Instructions for the task:
After finding the line with "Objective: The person" in the entries below, copy that line and each one after it exactly, through the last line, and omit pictures.

Provided information:
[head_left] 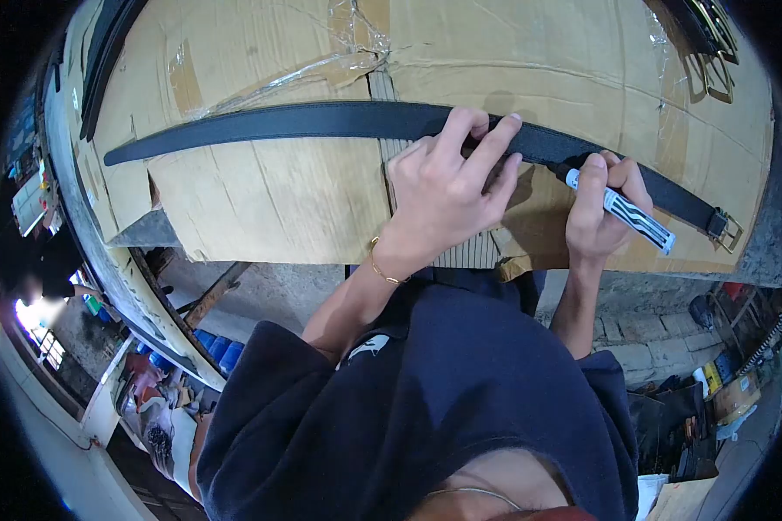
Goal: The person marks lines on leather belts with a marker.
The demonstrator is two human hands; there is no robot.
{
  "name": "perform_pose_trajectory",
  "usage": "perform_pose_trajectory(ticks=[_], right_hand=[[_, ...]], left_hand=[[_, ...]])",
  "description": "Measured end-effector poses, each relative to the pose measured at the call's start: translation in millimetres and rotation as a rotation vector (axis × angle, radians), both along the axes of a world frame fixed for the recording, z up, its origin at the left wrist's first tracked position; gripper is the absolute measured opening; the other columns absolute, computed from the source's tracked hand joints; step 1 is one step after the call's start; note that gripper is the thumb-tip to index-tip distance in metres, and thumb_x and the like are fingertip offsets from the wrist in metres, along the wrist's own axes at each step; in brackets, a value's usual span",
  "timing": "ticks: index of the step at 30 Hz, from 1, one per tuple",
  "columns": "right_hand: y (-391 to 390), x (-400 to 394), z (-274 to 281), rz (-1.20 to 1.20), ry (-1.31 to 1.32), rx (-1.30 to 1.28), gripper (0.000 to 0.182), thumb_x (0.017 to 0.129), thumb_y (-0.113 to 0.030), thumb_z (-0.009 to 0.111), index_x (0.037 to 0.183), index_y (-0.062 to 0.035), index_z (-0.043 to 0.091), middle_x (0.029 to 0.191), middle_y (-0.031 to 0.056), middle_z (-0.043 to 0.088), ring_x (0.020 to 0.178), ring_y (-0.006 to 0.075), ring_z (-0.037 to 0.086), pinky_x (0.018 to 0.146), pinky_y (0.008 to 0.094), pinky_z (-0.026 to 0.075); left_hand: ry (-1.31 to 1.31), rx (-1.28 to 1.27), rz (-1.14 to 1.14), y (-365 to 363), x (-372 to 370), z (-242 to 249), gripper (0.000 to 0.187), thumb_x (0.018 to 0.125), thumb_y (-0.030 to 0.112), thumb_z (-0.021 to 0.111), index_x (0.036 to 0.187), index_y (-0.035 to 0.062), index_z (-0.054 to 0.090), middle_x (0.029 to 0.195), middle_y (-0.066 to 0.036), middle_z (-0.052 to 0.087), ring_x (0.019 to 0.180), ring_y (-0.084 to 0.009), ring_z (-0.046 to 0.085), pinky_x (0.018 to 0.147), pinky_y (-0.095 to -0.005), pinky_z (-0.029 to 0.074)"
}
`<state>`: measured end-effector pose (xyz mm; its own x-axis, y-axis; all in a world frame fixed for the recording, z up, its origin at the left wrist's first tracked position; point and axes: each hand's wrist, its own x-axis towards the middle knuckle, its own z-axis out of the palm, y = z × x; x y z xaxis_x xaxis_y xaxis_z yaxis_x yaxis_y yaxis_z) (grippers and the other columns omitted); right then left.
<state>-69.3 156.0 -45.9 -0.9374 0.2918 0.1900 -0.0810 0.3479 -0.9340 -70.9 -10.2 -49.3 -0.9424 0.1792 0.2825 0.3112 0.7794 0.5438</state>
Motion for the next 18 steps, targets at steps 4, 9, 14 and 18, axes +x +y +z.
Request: perform_pose_trajectory(ticks=[4, 9, 14, 18], right_hand=[[-1.7, -0.8, 3.9, 0.012, -0.026, 0.103, 0.032, 0.083, 0.002, 0.060, 0.061, -0.0039, 0.038, 0.051, 0.0041, 0.046, 0.048, 0.0098, 0.041, 0.047, 0.0250, 0.033], [4.2, 3.7, -6.0, -0.073, -0.008, -0.075, 0.035, 0.086, -0.001, 0.061, 0.062, -0.0037, 0.036, 0.052, 0.0033, 0.044, 0.050, 0.0092, 0.037, 0.047, 0.0266, 0.032], [-1.2, 1.6, 3.0, -0.016, -0.041, -0.032, 0.035, 0.086, -0.001, 0.060, 0.062, -0.0035, 0.035, 0.053, 0.0033, 0.043, 0.051, 0.0085, 0.037, 0.046, 0.0271, 0.031], [-1.3, 0.4, 3.4, 0.034, 0.005, 0.055, 0.034, 0.086, 0.000, 0.060, 0.062, -0.0031, 0.036, 0.053, 0.0039, 0.043, 0.051, 0.0088, 0.038, 0.047, 0.0274, 0.032]], left_hand=[[-0.002, 0.015, -0.001, 0.0, 0.5, -2.7, 0.036, 0.071, 0.019, 0.075, 0.106, 0.0141, 0.070, 0.088, -0.001, 0.056, 0.048, -0.0154, 0.052, 0.046, -0.0277, 0.043], [-0.028, 0.029, -0.004, 0.0, 0.2, 2.5, 0.042, 0.069, 0.013, 0.078, 0.110, 0.0136, 0.069, 0.085, -0.002, 0.055, 0.056, -0.0139, 0.054, 0.049, -0.0262, 0.043], [-0.027, 0.029, -0.006, 0.0, 0.3, 3.2, 0.041, 0.069, 0.013, 0.078, 0.109, 0.0139, 0.069, 0.085, -0.002, 0.056, 0.056, -0.0140, 0.054, 0.049, -0.0262, 0.043], [-0.022, 0.028, -0.008, -0.5, 0.4, 1.2, 0.041, 0.069, 0.014, 0.078, 0.110, 0.0139, 0.069, 0.085, -0.002, 0.055, 0.056, -0.0138, 0.054, 0.049, -0.0261, 0.042]])
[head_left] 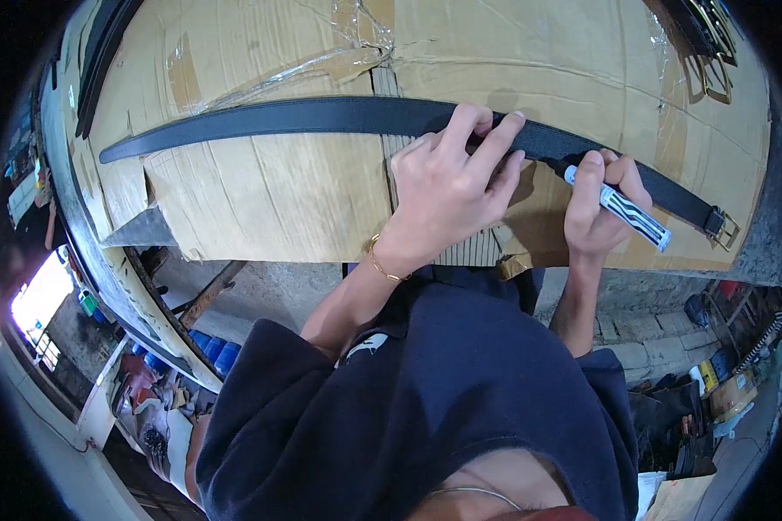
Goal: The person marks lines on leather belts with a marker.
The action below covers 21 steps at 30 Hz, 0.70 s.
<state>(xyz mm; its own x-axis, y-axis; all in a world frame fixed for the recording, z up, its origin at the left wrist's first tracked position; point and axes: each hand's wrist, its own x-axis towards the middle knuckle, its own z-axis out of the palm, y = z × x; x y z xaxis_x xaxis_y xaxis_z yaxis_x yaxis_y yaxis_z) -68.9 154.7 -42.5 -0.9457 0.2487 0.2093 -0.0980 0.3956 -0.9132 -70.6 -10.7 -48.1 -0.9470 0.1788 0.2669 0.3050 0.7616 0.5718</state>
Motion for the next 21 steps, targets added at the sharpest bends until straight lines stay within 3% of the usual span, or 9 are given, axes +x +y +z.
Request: perform_pose_trajectory(ticks=[5, 14, 21], right_hand=[[4, 3, -11, -0.125, 0.082, -0.118, 0.034, 0.085, 0.002, 0.059, 0.062, -0.0031, 0.035, 0.052, 0.0035, 0.042, 0.050, 0.0094, 0.037, 0.047, 0.0278, 0.033], [3, 0, -3, 0.016, -0.001, 0.083, 0.033, 0.085, 0.003, 0.058, 0.062, -0.0040, 0.035, 0.052, 0.0035, 0.043, 0.050, 0.0091, 0.038, 0.048, 0.0265, 0.033], [4, 1, -5, -0.076, 0.033, -0.109, 0.032, 0.085, 0.002, 0.059, 0.062, -0.0040, 0.037, 0.053, 0.0037, 0.045, 0.051, 0.0088, 0.040, 0.048, 0.0258, 0.032]], left_hand=[[-0.001, -0.009, 0.003, 0, 1, 2, 0.042, 0.069, 0.013, 0.078, 0.109, 0.0140, 0.069, 0.085, -0.002, 0.055, 0.055, -0.0137, 0.052, 0.048, -0.0261, 0.041], [-0.007, -0.003, 0.006, 1, 0, 1, 0.043, 0.068, 0.013, 0.078, 0.110, 0.0146, 0.070, 0.085, -0.001, 0.055, 0.054, -0.0137, 0.051, 0.047, -0.0265, 0.041], [-0.010, -0.009, 0.008, 0, 0, 1, 0.043, 0.068, 0.013, 0.078, 0.110, 0.0149, 0.070, 0.084, -0.001, 0.055, 0.053, -0.0133, 0.050, 0.047, -0.0271, 0.040]])
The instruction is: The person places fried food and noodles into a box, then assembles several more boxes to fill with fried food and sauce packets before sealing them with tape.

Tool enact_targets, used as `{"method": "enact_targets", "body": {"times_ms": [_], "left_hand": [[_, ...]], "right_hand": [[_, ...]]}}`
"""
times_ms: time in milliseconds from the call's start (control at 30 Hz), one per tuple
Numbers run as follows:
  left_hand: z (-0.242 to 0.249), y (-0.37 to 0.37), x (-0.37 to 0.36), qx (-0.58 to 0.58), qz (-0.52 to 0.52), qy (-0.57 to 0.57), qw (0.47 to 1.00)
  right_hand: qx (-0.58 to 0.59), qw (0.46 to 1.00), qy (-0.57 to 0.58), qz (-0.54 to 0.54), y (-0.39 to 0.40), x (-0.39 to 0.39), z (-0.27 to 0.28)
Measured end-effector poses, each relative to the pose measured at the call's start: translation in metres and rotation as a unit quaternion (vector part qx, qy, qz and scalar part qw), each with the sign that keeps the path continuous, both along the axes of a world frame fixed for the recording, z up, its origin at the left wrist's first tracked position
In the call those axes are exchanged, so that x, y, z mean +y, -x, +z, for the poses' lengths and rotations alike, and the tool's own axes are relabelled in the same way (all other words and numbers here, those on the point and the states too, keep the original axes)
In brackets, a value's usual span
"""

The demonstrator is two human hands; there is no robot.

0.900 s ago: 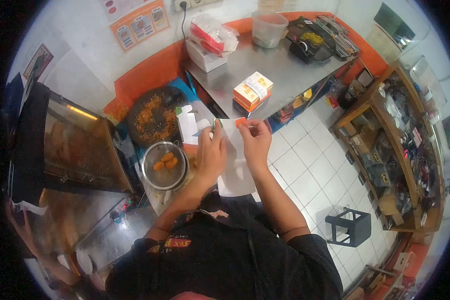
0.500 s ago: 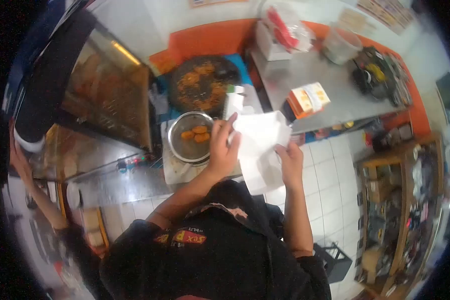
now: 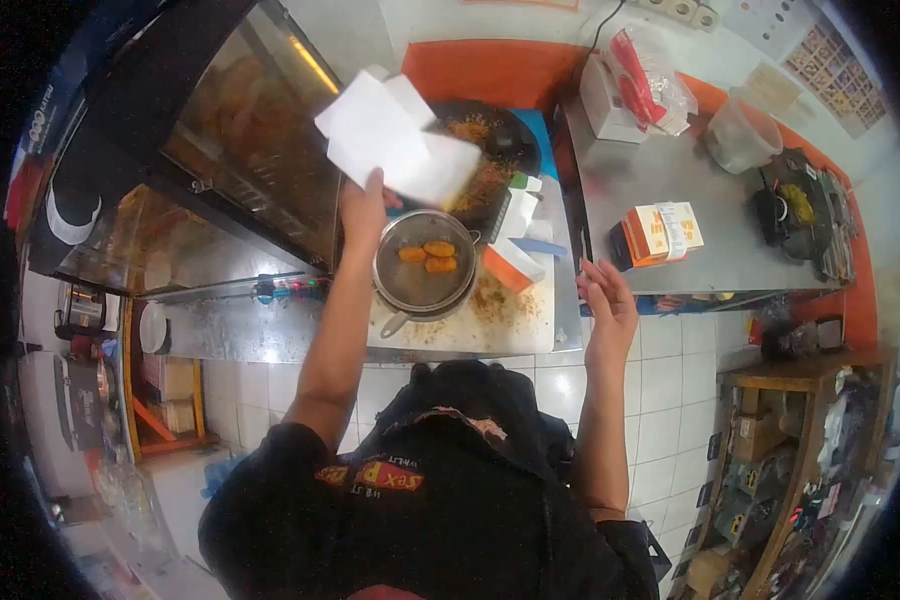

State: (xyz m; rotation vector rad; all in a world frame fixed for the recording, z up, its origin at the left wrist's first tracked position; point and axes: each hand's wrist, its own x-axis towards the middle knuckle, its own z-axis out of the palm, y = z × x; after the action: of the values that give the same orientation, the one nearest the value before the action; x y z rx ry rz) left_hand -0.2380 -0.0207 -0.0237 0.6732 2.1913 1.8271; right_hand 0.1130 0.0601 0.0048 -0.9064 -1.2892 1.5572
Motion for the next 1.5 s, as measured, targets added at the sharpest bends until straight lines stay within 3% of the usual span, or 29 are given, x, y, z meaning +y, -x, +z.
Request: {"method": "enact_targets", "body": {"times_ms": [67,100,167,200,233,267,300,333,400,533,633,667,700,867,967,1000,1067,1133,1200,1233,1267,1333,1367,1433,1500], "left_hand": [[0.001,0.010,0.018,-0.138,-0.006,-0.089,0.986],[-0.011,0.022,0.025,-0.139,-0.007,-0.088,0.986],[-0.048,0.048,0.029,0.020,-0.085,0.157,0.984],[-0.047,0.046,0.023,0.019,-0.086,0.158,0.984],[-0.044,0.040,0.014,0.160,-0.061,0.277,0.945],[-0.041,0.035,0.008,0.296,-0.035,0.387,0.873],[-0.040,0.031,0.007,0.331,-0.016,0.435,0.837],[-0.046,0.035,0.007,0.331,-0.016,0.437,0.836],[-0.063,0.048,0.004,0.461,-0.024,0.486,0.742],[-0.090,0.073,0.006,0.489,-0.031,0.533,0.689],[-0.092,0.085,0.006,0.473,-0.047,0.510,0.717],[-0.088,0.083,0.006,0.465,-0.037,0.451,0.761],[-0.071,0.075,0.003,0.454,-0.026,0.390,0.801],[0.019,0.005,-0.032,0.467,0.030,0.218,0.857],[0.025,-0.050,-0.056,0.430,0.001,0.052,0.901],[0.018,-0.068,-0.063,0.440,-0.015,0.072,0.895],[0.002,-0.104,-0.074,0.282,-0.083,0.049,0.955],[0.005,-0.119,-0.074,0.265,-0.093,-0.048,0.959],[0.007,-0.123,-0.077,0.271,-0.121,-0.028,0.954],[0.010,-0.127,-0.078,0.263,-0.145,0.000,0.954],[0.018,-0.129,-0.082,0.320,-0.172,-0.003,0.932],[0.033,-0.139,-0.086,0.377,-0.190,-0.005,0.907],[0.039,-0.145,-0.086,0.335,-0.245,-0.014,0.910],[0.056,-0.147,-0.086,0.292,-0.295,-0.028,0.909],[0.067,-0.144,-0.084,0.494,-0.254,-0.097,0.826]], "right_hand": [[-0.015,0.999,0.028,0.001,-0.011,-0.001,-0.014],[-0.016,0.999,0.029,0.000,-0.014,-0.004,-0.018],[-0.014,0.999,0.050,0.000,-0.021,-0.009,-0.024],[-0.015,0.999,0.052,-0.001,-0.023,-0.012,-0.023],[-0.027,0.998,0.058,-0.015,-0.026,-0.015,-0.021],[-0.040,0.997,0.065,-0.030,-0.027,-0.016,-0.020],[-0.040,0.996,0.067,-0.031,-0.030,-0.017,-0.022],[-0.047,0.996,0.064,-0.036,-0.033,-0.016,-0.026],[-0.054,0.996,0.064,-0.039,-0.035,-0.016,-0.031],[-0.055,0.996,0.060,-0.034,-0.032,-0.019,-0.032],[-0.050,0.997,0.059,-0.023,-0.023,-0.021,-0.027],[-0.052,0.997,0.059,-0.016,-0.020,-0.023,-0.024],[-0.051,0.997,0.058,-0.018,-0.015,-0.024,-0.022],[-0.001,0.999,0.027,0.017,0.024,-0.042,-0.007],[-0.002,0.992,-0.039,0.122,0.057,-0.073,0.014],[-0.016,0.982,-0.077,0.171,0.066,-0.083,0.018],[-0.020,0.975,-0.064,0.213,0.081,-0.095,0.012],[-0.073,0.968,-0.025,0.239,0.095,-0.098,-0.013],[-0.135,0.947,-0.076,0.280,0.100,-0.087,-0.038],[-0.240,0.921,-0.087,0.294,0.100,-0.085,-0.034],[-0.234,0.916,-0.104,0.309,0.107,-0.084,-0.031],[-0.150,0.876,-0.367,0.275,0.113,-0.085,-0.026],[-0.145,0.872,-0.374,0.280,0.116,-0.082,-0.029],[-0.066,0.926,-0.268,0.258,0.121,-0.066,-0.044],[0.014,0.961,-0.155,0.229,0.128,-0.042,-0.063]]}}
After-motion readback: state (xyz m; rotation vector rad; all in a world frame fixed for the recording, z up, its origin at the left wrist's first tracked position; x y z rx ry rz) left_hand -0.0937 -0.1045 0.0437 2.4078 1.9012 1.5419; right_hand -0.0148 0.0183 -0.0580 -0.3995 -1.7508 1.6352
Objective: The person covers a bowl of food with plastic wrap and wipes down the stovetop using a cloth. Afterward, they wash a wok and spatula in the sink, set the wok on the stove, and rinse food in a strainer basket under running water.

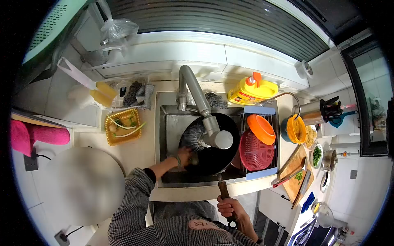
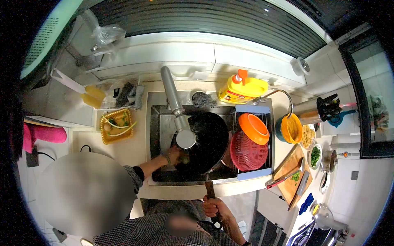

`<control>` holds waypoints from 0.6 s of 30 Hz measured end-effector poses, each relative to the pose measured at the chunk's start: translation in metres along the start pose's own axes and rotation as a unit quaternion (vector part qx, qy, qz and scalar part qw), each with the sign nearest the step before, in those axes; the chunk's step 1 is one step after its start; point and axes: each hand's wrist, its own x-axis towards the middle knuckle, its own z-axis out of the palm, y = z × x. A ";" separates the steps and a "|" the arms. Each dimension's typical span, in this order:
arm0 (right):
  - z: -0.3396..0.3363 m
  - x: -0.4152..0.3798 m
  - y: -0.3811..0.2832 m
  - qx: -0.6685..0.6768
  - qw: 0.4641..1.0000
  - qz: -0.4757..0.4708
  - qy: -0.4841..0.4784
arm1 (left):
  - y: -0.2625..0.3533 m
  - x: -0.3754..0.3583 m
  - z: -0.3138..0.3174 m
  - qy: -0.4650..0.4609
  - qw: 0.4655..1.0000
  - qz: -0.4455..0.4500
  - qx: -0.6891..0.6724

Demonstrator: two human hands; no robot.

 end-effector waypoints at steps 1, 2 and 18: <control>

Answer section:
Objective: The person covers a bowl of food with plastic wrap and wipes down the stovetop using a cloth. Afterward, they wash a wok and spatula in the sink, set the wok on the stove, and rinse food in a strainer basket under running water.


`<control>` holds waypoints from 0.6 s of 30 Hz measured end-effector poses, each relative to the pose measured at the chunk's start: translation in metres along the start pose's own axes and rotation as a unit quaternion (vector part qx, qy, qz and scalar part qw), each with the sign nearest the step before, in those axes; the chunk's step 1 is one step after its start; point and axes: each hand's wrist, its own x-axis towards the middle knuckle, its own z-axis out of the palm, y = z × x. A ";" separates the steps and a "|" the arms. Each dimension's typical span, in this order:
arm0 (right):
  - z: -0.3396..0.3363 m
  - x: -0.4152..0.3798 m
  - y: -0.3811..0.2832 m
  - qx: -0.6685..0.6768
  - qw: 0.4641..1.0000
  - qz: -0.4757..0.4708
  - qy: -0.4841..0.4784
arm1 (left):
  - y: -0.2625..0.3533 m
  - x: -0.3754..0.3583 m
  - z: -0.3138..0.3174 m
  - qy: -0.4650..0.4609
  - qw: 0.4655..1.0000
  - qz: -0.4455..0.4500
  - qx: -0.6891..0.6724

Demonstrator: two human hands; no robot.

 end-effector waypoints at steps 1, 2 and 18: <control>

This exercise has been fully answered.